To do ▸ Look through the material below and report every line that includes "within".

┏━━

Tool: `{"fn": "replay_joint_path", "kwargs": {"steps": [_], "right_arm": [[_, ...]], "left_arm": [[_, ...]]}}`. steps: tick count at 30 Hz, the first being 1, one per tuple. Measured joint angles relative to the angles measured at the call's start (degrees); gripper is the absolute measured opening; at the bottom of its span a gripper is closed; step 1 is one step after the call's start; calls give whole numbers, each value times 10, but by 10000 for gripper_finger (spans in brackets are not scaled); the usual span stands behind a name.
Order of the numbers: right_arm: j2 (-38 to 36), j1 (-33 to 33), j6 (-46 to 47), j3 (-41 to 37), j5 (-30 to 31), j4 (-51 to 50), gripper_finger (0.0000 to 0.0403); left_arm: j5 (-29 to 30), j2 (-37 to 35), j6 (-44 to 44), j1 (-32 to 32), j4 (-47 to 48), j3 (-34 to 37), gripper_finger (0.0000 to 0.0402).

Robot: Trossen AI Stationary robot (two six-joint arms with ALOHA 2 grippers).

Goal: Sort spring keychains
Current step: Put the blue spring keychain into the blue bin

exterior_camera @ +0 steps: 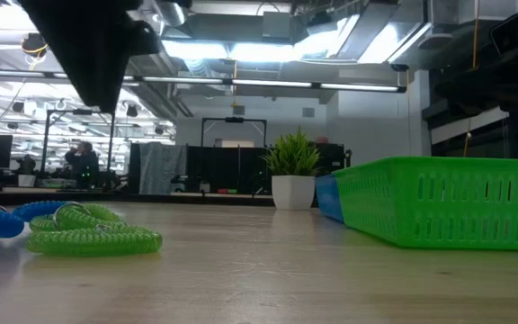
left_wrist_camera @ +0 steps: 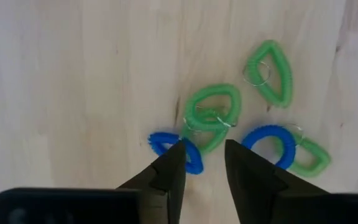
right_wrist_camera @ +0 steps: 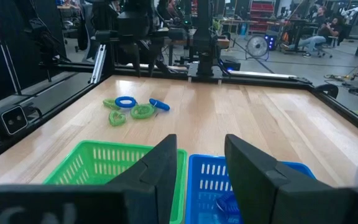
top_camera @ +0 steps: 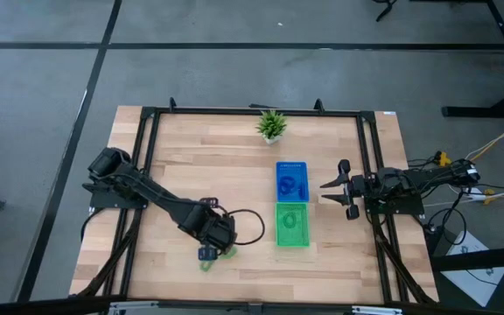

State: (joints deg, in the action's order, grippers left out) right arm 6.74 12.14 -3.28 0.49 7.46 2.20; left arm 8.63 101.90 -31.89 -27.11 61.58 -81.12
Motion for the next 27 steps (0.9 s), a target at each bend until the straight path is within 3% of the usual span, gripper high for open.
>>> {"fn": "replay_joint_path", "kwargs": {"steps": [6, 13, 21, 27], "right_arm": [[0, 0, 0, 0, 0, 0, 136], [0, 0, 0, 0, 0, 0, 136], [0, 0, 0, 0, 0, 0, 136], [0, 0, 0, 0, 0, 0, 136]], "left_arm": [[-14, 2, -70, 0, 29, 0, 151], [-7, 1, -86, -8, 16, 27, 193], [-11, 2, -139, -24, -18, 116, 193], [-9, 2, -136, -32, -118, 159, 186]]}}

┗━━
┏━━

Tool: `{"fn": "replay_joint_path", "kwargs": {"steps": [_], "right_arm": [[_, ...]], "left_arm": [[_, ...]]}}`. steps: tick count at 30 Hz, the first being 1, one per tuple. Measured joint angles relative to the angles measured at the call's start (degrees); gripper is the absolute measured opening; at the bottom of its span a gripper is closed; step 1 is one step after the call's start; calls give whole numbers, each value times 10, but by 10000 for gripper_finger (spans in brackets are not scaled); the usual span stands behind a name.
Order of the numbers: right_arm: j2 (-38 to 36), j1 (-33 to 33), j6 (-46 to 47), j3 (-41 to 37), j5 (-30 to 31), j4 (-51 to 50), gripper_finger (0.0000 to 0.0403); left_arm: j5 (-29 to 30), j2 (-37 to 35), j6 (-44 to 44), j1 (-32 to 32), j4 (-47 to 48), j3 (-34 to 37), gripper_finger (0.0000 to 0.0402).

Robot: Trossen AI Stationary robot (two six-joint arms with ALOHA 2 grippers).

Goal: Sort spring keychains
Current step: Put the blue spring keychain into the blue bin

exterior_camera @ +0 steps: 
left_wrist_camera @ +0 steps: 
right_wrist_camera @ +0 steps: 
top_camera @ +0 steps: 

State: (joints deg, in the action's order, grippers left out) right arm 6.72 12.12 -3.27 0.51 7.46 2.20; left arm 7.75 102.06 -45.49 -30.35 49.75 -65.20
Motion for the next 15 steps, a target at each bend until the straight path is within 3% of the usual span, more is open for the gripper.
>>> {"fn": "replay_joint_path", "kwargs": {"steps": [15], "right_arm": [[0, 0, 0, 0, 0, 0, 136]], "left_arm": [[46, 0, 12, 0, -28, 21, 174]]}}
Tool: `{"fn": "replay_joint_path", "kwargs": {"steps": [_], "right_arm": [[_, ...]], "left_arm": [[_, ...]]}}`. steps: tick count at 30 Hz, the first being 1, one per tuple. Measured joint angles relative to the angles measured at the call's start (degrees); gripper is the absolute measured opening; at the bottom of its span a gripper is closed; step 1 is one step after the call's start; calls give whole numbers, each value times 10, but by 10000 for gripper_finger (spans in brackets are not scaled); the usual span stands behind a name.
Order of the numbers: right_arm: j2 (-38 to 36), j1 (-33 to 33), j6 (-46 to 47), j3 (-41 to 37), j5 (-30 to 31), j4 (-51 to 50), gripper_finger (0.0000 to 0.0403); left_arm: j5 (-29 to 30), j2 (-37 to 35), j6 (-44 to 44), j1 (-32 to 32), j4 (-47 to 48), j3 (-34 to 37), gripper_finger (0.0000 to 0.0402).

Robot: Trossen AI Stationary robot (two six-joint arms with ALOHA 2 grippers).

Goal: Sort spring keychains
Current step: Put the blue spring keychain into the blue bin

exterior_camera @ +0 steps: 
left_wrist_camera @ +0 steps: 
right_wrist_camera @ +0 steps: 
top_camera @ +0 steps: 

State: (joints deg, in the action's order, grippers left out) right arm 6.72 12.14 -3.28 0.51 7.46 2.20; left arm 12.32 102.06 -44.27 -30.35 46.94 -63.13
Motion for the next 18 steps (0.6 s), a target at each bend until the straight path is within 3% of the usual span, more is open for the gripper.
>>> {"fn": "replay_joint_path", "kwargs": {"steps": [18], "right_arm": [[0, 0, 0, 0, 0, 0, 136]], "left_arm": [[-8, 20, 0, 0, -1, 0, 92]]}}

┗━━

Task result ▸
Motion for the next 27 steps (0.9 s), a target at each bend until the straight path is within 3% of the usual span, gripper high for open.
Motion for the next 15 steps, a target at each bend until the straight path is within 3% of the usual span, more is open for the gripper.
Motion for the next 18 steps (0.6 s), a target at each bend until the straight path is within 3% of the usual span, more is open for the gripper.

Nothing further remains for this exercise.